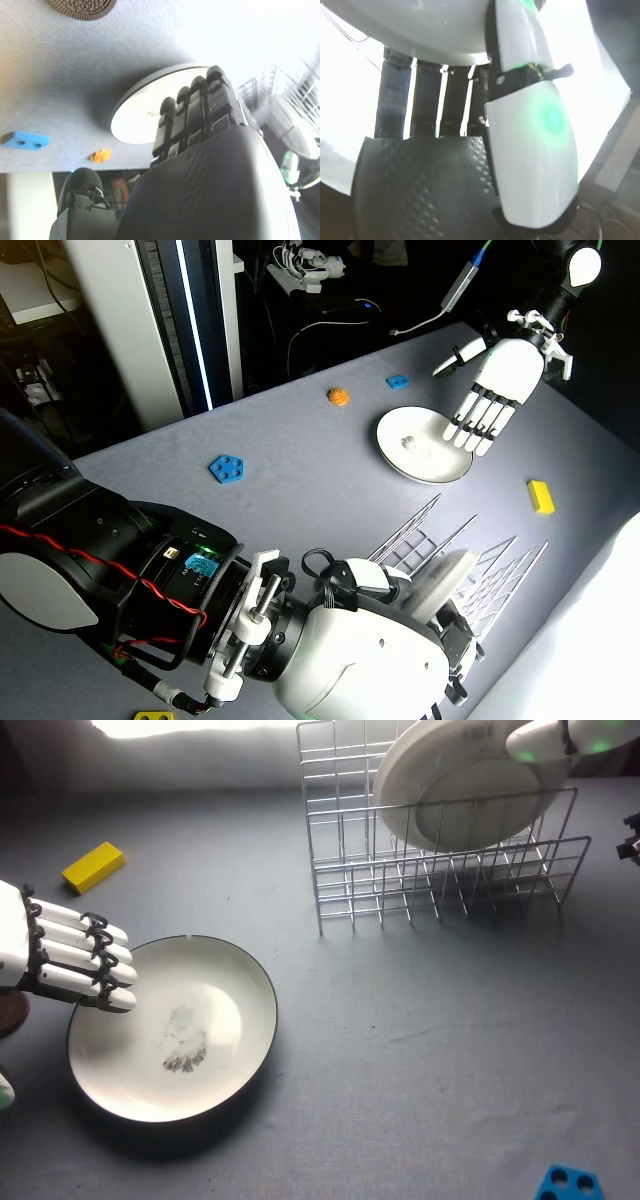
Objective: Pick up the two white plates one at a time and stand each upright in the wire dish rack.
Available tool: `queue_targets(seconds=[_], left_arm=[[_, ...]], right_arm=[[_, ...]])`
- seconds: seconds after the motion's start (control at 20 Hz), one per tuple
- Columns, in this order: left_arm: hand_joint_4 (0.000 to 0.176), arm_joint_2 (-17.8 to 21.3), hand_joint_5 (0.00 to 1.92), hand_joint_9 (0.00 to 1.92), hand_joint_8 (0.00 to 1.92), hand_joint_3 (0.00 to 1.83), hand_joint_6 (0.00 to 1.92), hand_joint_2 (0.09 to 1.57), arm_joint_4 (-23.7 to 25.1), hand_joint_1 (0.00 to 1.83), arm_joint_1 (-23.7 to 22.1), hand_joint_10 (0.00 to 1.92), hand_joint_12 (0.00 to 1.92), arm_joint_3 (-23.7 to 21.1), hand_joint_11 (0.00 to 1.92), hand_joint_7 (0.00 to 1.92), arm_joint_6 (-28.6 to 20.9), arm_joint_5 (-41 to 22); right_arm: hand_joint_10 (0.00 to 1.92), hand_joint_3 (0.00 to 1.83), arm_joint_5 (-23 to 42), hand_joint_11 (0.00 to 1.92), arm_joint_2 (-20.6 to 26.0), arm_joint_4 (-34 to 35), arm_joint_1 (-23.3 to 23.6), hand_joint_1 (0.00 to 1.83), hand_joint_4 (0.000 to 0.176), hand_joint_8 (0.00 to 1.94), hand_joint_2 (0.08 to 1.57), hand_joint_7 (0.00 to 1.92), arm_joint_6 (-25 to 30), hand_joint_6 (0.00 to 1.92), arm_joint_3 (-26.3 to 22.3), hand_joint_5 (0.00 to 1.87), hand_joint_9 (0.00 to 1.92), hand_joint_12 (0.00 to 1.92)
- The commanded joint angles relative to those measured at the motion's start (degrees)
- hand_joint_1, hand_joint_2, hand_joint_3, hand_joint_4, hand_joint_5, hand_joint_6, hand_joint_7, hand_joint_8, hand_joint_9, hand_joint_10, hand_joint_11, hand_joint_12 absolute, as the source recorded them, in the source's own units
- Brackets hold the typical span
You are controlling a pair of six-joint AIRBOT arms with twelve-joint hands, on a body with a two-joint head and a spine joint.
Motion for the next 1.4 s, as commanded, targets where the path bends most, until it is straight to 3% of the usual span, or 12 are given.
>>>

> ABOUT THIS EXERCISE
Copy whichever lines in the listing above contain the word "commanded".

> YOUR SOLUTION
- The commanded joint angles relative to those measured at the motion's start (degrees)
Motion for the next 1.4 s, as commanded, targets where the path bends most, until it is straight to 3% of the usual span, or 12 are given.

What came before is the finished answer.